▶ [THE TASK] All of the data that follows needs to be printed again, exactly as it reads.

▶ [DATA]

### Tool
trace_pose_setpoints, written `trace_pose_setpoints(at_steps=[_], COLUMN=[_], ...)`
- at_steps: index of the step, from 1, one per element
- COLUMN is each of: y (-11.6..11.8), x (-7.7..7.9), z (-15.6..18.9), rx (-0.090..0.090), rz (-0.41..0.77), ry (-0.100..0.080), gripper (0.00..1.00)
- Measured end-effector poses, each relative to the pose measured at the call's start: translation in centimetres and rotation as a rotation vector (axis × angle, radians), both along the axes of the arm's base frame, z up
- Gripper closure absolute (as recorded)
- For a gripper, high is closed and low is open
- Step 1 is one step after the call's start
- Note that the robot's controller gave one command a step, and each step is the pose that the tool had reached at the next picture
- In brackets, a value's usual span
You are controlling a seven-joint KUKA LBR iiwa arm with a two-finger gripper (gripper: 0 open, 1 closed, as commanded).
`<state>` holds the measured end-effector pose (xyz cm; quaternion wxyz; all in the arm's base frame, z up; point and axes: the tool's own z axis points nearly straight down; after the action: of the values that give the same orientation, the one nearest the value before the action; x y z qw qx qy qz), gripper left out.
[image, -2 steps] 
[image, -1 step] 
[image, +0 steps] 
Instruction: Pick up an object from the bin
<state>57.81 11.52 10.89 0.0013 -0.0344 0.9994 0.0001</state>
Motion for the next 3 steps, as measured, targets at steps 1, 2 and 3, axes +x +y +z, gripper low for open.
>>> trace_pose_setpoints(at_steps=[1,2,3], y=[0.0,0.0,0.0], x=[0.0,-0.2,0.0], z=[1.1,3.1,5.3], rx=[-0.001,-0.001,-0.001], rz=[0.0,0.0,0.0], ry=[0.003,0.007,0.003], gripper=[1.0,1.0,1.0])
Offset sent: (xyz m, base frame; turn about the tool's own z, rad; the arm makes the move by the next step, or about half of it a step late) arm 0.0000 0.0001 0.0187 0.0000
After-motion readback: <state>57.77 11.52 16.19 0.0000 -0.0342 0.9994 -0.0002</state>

▶ [ANSWER BOX]
### Tool
trace_pose_setpoints, written `trace_pose_setpoints(at_steps=[_], COLUMN=[_], ...)`
- at_steps: index of the step, from 1, one per element
- COLUMN is each of: y (-11.6..11.8), x (-7.7..7.9), z (-15.6..18.9), rx (-0.090..0.090), rz (-0.41..0.77), ry (-0.100..0.080), gripper (0.00..1.00)
- Measured end-effector poses, each relative to the pose measured at the call's start: translation in centimetres and rotation as a rotation vector (axis × angle, radians), both along the axes of the arm's base frame, z up
- Gripper closure absolute (as recorded)
- For a gripper, high is closed and low is open
- Step 1 is one step after the call's start
- Note that the robot's controller gave one command a step, and each step is the pose that the tool had reached at the next picture
- In brackets, a value's usual span
You are controlling a seven-joint KUKA LBR iiwa arm with a two-finger gripper (gripper: 0 open, 1 closed, as commanded).
`<state>` holds the measured end-effector pose (xyz cm; quaternion wxyz; all in the arm's base frame, z up; point and axes: the tool's own z axis points nearly straight down; after the action: of the values that give the same orientation, the one nearest the value before the action; x y z qw qx qy qz), gripper left out.
[image, -2 steps] 
[image, -1 step] 
[image, +0 steps] 
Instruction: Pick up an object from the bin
<state>57.81 11.52 10.89 0.0013 -0.0344 0.9994 0.0001</state>
Motion for the next 3 steps, as measured, targets at steps 1, 2 and 3, axes +x +y +z, gripper low for open.
>>> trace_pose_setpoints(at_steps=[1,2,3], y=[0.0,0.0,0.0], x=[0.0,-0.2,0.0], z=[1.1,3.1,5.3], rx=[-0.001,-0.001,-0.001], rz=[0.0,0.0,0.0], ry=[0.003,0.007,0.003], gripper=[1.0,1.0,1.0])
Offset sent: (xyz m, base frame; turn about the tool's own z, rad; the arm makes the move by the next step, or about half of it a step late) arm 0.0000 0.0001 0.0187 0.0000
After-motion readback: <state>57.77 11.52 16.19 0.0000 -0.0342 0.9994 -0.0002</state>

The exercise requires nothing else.